We develop Computational Stewardship Theory (CST), which treats ambient agents not as tools but as computational fiduciaries holding delegated authority over a principal's goals, attention, and decision environment. From CST we derive three foundational research challenges — persistent world modeling, temporal preference alignment, and constitutional delegation — and isolate their hardest case, the Trailing Principal Problem. We propose two implementable mechanisms — Consent Horizons and the Legitimacy Ledger — that make delegated authority auditable without real-time supervision, and we state the program's central empirical claim in falsifiable form.
CCS Concepts · Computing methodologies → Intelligent agents; Machine learning · Human-centered computing → Human–computer interaction (HCI).
Keywords · ambient agents · agentic AI · computational stewardship · delegated authority · AI alignment · principal–agent theory · human–AI interaction · AI governance
1The Locus of Initiative
Computing advances by changing the locus of initiative — where in the human–machine loop action originates. Each transition was read, at the time, as merely faster or more convenient. In retrospect each relocated initiative.
The aspiration that computation recede into the background of human activity is itself decades old — Weiser's ubiquitous computing imagined machines that "weave themselves into the fabric of everyday life until they are indistinguishable from it" [14] — but it was articulated for sensors and displays, not for systems that reason and act.
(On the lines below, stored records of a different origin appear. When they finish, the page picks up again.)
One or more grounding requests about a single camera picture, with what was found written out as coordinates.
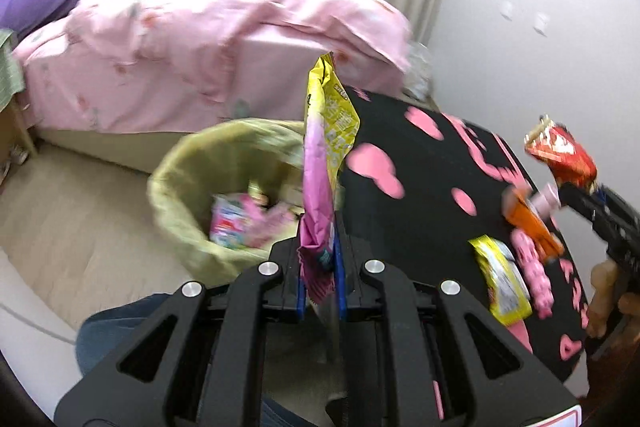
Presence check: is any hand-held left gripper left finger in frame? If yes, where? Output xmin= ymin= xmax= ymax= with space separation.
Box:
xmin=54 ymin=217 xmax=308 ymax=427

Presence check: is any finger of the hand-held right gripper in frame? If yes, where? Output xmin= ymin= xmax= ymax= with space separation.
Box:
xmin=557 ymin=182 xmax=623 ymax=230

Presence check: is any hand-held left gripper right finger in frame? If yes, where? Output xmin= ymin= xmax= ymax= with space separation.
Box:
xmin=332 ymin=211 xmax=582 ymax=427

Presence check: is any orange clear bread bag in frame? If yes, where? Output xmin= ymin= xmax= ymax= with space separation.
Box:
xmin=502 ymin=184 xmax=565 ymax=263

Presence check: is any red snack packet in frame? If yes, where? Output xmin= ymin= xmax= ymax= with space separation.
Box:
xmin=524 ymin=116 xmax=598 ymax=192

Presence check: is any pink and white snack packet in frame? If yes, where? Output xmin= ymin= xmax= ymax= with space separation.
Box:
xmin=209 ymin=193 xmax=301 ymax=250

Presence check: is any yellow and pink snack packet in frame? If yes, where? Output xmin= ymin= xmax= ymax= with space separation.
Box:
xmin=297 ymin=51 xmax=362 ymax=308

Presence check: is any bin with yellow-green liner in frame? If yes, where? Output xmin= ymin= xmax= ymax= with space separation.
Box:
xmin=147 ymin=119 xmax=346 ymax=280

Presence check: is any person's right hand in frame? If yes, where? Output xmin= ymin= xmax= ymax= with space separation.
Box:
xmin=586 ymin=259 xmax=640 ymax=340

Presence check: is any pink squishy toy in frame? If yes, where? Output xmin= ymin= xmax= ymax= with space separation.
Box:
xmin=512 ymin=228 xmax=556 ymax=319

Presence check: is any black pink-spotted tablecloth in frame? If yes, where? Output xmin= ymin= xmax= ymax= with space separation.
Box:
xmin=335 ymin=84 xmax=596 ymax=383

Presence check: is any yellow-edged snack bag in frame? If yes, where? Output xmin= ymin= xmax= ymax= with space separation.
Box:
xmin=469 ymin=234 xmax=533 ymax=327

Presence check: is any person's leg in jeans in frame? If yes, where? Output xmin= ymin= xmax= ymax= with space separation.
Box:
xmin=75 ymin=292 xmax=321 ymax=427

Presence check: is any white plastic bag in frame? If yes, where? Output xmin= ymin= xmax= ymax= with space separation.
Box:
xmin=402 ymin=42 xmax=436 ymax=102

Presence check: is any bed with pink sheet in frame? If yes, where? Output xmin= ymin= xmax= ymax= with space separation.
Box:
xmin=10 ymin=0 xmax=416 ymax=172

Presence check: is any pink floral duvet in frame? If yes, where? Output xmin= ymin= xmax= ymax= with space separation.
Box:
xmin=12 ymin=0 xmax=413 ymax=132

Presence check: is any green checkered cloth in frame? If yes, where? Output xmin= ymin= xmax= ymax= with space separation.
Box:
xmin=0 ymin=29 xmax=26 ymax=112
Contemporary agent architectures that interleave reasoning and action [15], and the benchmarks that measure them [10], all presuppose a task supplied from outside.
Batch computing kept initiative entirely with the human, who submitted jobs and waited. Personal computing gave initiative to direct manipulation: the human acted, the machine responded in real time. Networked and mobile computing widened the channel but preserved the structure. Conversational AI inherited the same structure in a more fluent register: the human prompts, the model answers.
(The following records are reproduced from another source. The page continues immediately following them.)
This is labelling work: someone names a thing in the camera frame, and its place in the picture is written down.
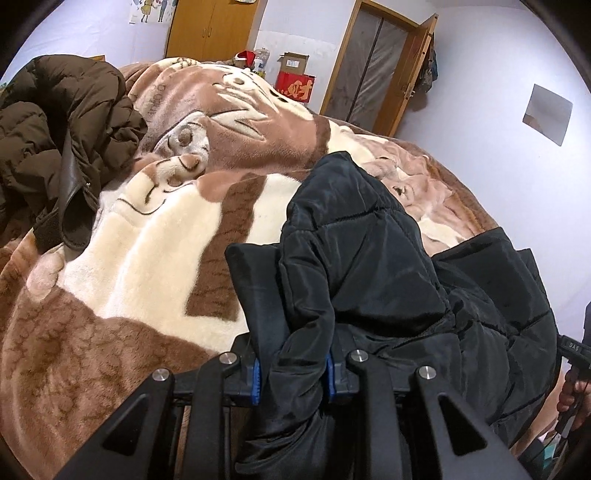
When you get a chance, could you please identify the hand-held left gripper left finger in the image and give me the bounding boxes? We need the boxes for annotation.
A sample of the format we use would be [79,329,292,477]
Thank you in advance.
[55,333,266,480]

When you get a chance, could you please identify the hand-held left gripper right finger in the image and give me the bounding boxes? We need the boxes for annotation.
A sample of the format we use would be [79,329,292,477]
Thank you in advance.
[326,330,533,480]

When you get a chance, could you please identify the black puffer jacket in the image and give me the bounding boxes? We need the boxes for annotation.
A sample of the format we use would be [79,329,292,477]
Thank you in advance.
[225,150,562,480]

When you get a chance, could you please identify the clothes hanging on door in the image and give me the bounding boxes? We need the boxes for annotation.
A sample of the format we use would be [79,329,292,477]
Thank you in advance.
[412,45,437,99]

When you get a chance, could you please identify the person's right hand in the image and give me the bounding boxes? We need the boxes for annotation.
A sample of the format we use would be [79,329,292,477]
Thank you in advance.
[556,364,591,431]

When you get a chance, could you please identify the brown and cream printed blanket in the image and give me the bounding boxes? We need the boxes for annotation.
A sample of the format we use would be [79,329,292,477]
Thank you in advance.
[0,56,513,480]

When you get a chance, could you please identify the red box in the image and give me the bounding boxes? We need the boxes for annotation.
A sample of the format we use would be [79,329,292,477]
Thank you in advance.
[274,71,317,105]

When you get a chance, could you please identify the grey door curtain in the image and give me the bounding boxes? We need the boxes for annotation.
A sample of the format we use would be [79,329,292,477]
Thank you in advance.
[330,4,409,130]

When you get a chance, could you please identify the brown puffer jacket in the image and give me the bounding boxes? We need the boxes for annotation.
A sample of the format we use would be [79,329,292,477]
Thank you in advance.
[0,54,148,256]

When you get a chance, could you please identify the open cardboard box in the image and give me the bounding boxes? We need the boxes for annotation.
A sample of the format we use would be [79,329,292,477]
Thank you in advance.
[277,52,309,77]

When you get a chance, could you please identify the wooden door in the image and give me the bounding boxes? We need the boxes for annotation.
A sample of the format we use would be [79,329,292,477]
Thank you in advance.
[318,0,439,139]

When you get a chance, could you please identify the wooden wardrobe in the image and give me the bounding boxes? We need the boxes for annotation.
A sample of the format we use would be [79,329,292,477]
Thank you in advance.
[165,0,269,64]

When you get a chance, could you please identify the grey wall panel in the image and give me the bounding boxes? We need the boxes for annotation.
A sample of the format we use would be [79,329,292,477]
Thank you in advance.
[522,83,574,147]

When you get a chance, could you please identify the wall poster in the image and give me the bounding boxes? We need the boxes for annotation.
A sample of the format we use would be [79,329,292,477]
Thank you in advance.
[128,0,179,27]
We argue a further relocation is underway, and that it is the most consequential since direct manipulation, because for the first time initiative passes substantially to the machine. Current agents disguise this: they are autonomous within a task but reactive about tasks. A human still decides that a task exists, when it begins, and that it is done. Remove those three decisions and the structure changes character entirely.
Ambient agents differ from conventional agents along three axes at once:
- Persistent rather than episodic. There is no terminating "done," only a continuously maintained state.
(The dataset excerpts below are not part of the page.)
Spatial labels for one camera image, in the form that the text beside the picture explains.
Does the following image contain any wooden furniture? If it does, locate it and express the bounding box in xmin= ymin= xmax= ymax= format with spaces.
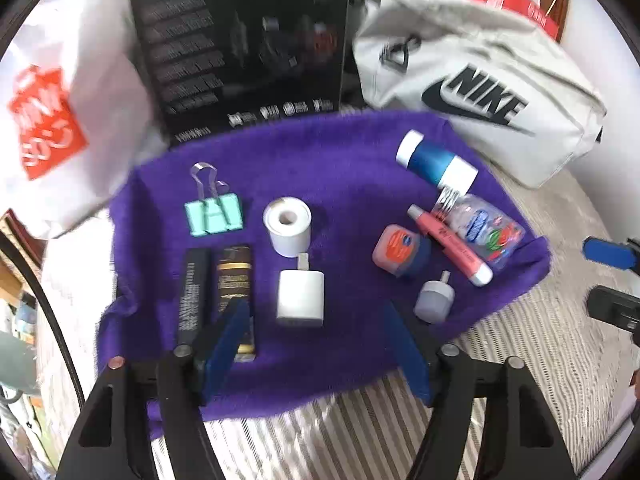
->
xmin=0 ymin=210 xmax=48 ymax=306

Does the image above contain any white charger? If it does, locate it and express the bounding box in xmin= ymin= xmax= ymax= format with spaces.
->
xmin=276 ymin=252 xmax=326 ymax=329

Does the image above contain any white tape roll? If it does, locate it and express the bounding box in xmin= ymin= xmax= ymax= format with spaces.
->
xmin=262 ymin=197 xmax=313 ymax=258

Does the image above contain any green binder clip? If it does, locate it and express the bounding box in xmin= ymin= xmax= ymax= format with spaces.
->
xmin=184 ymin=161 xmax=246 ymax=236

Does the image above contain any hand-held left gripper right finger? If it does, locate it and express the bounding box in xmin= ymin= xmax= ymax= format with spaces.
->
xmin=382 ymin=300 xmax=578 ymax=480

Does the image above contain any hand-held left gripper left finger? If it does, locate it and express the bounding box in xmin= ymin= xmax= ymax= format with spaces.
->
xmin=57 ymin=297 xmax=251 ymax=480

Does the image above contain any grey bag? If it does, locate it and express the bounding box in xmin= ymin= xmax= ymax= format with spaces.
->
xmin=350 ymin=0 xmax=608 ymax=190

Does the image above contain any black and gold cosmetic tube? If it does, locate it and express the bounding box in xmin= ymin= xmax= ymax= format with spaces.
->
xmin=214 ymin=244 xmax=258 ymax=361

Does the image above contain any black cable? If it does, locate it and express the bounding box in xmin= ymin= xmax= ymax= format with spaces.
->
xmin=0 ymin=230 xmax=93 ymax=411

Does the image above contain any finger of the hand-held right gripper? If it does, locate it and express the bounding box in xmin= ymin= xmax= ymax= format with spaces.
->
xmin=586 ymin=285 xmax=640 ymax=348
xmin=582 ymin=236 xmax=640 ymax=276

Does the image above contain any pink tube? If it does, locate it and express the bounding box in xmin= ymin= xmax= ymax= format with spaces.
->
xmin=406 ymin=204 xmax=494 ymax=287

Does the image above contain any small grey cap bottle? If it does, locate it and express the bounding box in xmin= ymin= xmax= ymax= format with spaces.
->
xmin=414 ymin=270 xmax=455 ymax=323

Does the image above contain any black cardboard box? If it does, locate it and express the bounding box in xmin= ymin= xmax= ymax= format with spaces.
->
xmin=125 ymin=0 xmax=351 ymax=148

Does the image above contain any blue and white bottle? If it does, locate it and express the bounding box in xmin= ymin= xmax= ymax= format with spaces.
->
xmin=395 ymin=130 xmax=479 ymax=193

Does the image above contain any teal cup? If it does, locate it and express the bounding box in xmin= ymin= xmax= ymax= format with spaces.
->
xmin=0 ymin=332 xmax=38 ymax=396

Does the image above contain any white shopping bag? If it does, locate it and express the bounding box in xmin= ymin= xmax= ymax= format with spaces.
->
xmin=0 ymin=0 xmax=168 ymax=238

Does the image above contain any purple towel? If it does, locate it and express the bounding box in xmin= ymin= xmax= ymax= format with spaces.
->
xmin=97 ymin=110 xmax=551 ymax=423
- Participatory rather than interactive. They are a standing component of the environment they act in, not an interlocutor summoned into it.
- Oriented toward stewardship rather than execution. Their object is not the completion of a specified task but the maintenance and advancement of a principal's interests across time — most of which the principal never specifies.
An application that runs continuously, acts under inferred authority, and shapes the conditions under which its principal later chooses is less like a program than like an institution.
2From Tool Use to Computational Stewardship
The dominant frame for AI systems is the tool. A tool has four properties that together make it normatively simple: it is explicitly invoked, bounded in operation, directed by its user, and observable in execution. These properties license our intuition that responsibility for a tool's effects flows cleanly to the user who wields it. A hammer has no standing of its own; the carpenter is answerable for the wall.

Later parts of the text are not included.